*** Opening of DATASET EXCERPT ***

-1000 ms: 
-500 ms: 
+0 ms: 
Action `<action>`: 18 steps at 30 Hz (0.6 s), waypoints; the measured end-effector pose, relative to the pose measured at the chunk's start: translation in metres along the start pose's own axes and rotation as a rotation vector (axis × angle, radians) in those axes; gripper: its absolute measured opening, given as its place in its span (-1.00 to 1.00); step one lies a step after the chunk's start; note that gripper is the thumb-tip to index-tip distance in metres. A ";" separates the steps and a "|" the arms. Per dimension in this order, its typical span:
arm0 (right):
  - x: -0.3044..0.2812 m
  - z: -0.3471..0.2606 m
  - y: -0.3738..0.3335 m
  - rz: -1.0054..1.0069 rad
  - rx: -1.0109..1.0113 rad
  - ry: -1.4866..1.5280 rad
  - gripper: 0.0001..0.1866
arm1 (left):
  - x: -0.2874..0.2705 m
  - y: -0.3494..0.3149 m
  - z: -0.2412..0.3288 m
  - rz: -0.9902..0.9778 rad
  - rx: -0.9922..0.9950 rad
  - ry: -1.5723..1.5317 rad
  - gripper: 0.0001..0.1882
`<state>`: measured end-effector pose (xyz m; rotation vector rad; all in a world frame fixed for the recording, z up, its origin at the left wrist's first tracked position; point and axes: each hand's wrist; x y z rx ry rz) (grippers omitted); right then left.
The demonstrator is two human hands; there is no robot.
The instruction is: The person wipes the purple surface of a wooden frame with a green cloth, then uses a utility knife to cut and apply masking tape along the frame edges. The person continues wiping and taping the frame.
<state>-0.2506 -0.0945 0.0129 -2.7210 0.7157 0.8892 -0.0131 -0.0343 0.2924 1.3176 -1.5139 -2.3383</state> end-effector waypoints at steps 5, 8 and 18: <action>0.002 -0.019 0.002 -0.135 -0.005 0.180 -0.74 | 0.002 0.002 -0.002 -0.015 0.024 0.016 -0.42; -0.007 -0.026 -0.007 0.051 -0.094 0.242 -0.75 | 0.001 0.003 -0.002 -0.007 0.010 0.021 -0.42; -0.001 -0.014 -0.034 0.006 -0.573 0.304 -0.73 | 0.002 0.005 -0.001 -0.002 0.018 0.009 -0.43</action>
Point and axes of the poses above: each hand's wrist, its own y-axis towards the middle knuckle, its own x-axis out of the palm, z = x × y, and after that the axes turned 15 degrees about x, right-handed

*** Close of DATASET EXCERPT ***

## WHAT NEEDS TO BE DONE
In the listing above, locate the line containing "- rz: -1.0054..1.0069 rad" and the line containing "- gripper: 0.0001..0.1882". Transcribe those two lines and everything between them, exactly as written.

## SOLVED PROBLEM
  - rz: -1.0054..1.0069 rad
  - rx: -1.0109..1.0113 rad
  - ry: -1.4866..1.5280 rad
  - gripper: 0.0001..0.1866
arm1 (left):
  - x: -0.2874..0.2705 m
  - y: -0.3494..0.3149 m
  - z: -0.2412..0.3288 m
  - rz: -0.9902..0.9778 rad
  - rx: -0.9922..0.9950 rad
  - ry: -1.5723..1.5317 rad
  - gripper: 0.0001..0.1882

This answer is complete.